## What needs to be done
The line containing "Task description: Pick" marks the start. Return it and every later line of the listing below exactly, ending with the last one.

## Information supplied
════

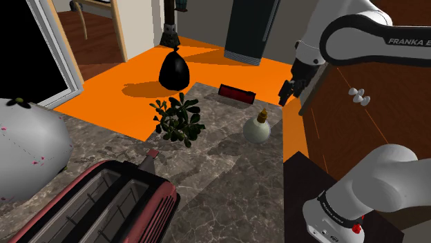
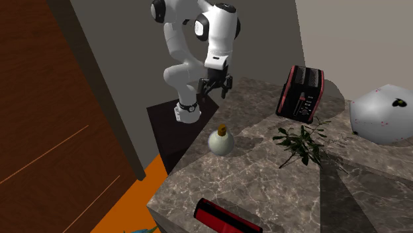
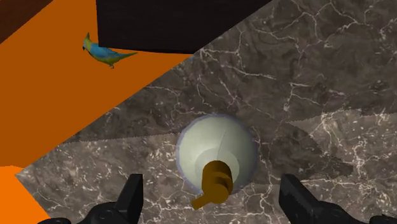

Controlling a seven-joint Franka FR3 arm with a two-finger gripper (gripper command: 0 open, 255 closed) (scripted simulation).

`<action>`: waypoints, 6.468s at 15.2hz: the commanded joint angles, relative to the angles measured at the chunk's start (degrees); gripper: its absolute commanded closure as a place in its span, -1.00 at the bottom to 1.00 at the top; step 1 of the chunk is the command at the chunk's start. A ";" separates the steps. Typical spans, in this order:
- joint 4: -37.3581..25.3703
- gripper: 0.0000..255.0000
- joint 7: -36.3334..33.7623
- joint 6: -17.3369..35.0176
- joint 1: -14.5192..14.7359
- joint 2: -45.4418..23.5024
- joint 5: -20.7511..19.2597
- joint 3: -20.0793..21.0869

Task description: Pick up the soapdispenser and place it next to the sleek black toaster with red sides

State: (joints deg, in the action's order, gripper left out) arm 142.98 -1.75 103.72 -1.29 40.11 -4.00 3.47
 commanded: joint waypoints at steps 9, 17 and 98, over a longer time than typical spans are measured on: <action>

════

## Answer space
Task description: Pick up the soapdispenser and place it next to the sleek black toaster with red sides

State: (joints deg, in the action's order, gripper left out) arm 142.98 -1.75 103.72 -1.29 40.11 -4.00 3.47
 commanded: joint waypoints at steps 9, 17 and 98, over a longer time than typical spans are measured on: <action>

This output is now complete.